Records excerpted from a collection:
[Start of Attachment]
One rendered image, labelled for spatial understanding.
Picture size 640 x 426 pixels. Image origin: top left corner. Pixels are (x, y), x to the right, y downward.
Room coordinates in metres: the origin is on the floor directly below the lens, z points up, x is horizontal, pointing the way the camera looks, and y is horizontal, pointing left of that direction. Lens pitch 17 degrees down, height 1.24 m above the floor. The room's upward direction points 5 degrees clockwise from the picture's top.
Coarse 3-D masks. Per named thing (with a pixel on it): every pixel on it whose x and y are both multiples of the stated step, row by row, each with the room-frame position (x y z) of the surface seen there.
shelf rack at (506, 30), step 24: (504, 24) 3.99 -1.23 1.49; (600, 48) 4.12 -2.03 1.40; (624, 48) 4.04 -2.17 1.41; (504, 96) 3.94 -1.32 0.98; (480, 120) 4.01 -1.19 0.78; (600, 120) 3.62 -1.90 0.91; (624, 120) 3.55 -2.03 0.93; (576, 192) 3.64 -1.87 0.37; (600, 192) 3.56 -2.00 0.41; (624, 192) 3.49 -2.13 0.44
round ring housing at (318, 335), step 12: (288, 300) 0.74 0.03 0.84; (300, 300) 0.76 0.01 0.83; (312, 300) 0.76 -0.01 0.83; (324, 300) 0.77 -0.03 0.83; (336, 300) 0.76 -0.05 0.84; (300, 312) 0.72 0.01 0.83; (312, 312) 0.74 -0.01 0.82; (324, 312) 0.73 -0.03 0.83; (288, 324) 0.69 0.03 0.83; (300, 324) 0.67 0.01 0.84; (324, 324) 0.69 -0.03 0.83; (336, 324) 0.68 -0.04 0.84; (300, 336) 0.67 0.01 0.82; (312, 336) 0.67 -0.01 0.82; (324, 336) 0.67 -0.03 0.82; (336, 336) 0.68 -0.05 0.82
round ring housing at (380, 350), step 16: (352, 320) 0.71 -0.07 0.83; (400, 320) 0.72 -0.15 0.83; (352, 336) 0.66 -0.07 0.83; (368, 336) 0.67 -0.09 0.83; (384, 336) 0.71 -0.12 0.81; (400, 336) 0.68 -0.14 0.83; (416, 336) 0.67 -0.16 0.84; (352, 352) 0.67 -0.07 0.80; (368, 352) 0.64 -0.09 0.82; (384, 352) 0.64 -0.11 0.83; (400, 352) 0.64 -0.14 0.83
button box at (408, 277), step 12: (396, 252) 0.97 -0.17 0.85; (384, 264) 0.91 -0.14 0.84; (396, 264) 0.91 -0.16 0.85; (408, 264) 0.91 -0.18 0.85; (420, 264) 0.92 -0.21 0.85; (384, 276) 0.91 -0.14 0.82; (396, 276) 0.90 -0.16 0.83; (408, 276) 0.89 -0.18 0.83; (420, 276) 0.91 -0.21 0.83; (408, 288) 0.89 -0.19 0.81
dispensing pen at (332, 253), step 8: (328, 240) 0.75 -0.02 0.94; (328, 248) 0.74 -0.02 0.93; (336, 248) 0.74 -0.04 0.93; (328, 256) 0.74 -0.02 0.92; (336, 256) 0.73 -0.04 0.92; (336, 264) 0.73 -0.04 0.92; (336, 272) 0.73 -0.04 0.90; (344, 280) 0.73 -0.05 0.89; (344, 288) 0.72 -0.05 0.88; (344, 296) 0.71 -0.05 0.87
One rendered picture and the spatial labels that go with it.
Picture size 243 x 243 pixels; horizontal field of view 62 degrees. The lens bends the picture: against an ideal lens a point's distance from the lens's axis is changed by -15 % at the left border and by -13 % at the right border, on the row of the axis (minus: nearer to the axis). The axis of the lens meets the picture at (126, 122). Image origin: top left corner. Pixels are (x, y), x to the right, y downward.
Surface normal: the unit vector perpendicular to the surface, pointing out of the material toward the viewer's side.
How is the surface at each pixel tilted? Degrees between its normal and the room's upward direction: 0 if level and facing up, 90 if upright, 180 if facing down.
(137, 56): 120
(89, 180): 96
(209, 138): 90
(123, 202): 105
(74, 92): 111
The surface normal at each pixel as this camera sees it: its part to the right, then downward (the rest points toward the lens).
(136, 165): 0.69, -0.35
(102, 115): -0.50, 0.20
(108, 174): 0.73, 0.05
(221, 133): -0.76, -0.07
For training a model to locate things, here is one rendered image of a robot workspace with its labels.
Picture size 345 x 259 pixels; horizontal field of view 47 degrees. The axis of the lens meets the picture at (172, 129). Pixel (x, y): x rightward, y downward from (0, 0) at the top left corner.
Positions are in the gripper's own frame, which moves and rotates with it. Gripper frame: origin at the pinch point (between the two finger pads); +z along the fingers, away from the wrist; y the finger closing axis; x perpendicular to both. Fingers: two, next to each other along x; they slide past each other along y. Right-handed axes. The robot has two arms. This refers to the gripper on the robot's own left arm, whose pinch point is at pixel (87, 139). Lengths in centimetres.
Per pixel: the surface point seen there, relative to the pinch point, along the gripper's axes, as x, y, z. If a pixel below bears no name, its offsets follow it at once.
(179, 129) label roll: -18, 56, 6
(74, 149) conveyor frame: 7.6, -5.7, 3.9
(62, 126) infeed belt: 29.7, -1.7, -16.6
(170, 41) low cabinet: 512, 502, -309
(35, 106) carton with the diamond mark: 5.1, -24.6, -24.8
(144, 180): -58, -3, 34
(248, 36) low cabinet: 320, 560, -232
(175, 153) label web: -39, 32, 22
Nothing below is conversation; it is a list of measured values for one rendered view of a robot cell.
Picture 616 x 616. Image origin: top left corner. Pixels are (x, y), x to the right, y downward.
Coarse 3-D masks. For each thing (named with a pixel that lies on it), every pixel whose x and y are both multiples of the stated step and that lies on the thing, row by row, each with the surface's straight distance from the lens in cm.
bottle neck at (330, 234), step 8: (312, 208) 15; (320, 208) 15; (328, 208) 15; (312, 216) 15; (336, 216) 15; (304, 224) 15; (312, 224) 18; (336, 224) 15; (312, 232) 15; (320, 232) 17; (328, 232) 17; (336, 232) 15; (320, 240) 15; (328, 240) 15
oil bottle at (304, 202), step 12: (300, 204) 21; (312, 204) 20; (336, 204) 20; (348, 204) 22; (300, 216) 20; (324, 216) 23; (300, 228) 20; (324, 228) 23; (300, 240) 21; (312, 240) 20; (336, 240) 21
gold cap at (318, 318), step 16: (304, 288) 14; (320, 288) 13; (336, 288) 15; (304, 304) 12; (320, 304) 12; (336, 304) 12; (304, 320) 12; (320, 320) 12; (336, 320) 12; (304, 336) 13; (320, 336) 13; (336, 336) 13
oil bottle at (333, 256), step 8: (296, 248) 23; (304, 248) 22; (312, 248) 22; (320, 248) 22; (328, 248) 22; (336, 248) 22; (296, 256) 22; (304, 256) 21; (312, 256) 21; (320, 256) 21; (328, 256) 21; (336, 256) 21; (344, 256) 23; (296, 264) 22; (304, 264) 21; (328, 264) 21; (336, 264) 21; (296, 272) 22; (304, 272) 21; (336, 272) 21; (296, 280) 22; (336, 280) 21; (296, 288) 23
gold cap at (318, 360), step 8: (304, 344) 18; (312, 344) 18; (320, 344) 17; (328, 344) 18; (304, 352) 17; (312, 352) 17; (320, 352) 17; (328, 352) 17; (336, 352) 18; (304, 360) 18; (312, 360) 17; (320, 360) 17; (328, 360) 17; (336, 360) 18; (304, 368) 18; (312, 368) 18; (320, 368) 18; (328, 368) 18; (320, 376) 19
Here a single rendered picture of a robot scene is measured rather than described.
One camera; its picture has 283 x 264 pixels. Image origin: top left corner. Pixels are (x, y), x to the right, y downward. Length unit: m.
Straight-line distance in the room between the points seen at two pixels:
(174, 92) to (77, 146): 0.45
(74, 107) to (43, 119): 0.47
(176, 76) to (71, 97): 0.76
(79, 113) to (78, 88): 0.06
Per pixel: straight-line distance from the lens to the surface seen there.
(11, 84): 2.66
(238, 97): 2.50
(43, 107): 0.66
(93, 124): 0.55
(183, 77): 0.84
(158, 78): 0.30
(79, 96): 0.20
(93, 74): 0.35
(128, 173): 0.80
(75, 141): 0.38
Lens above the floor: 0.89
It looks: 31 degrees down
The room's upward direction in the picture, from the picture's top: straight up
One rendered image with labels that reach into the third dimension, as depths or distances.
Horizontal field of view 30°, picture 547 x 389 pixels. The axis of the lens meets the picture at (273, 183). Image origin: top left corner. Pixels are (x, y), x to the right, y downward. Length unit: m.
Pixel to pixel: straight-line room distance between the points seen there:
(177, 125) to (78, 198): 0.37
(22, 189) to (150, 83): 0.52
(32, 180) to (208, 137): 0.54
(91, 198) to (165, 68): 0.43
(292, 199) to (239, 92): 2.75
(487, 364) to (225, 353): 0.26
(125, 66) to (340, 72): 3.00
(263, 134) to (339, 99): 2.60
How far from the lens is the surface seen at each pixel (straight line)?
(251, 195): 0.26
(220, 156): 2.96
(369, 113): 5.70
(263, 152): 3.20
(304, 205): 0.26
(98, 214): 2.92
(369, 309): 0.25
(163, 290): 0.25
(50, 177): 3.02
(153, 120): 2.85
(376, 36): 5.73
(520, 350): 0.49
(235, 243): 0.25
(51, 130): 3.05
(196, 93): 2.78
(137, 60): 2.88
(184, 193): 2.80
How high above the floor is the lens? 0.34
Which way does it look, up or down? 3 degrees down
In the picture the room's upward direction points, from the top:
[End of Attachment]
PROBLEM: Among the entries, count the lines that hold "meets". Reply with the count only.

SOLUTION TO THIS PROBLEM: 3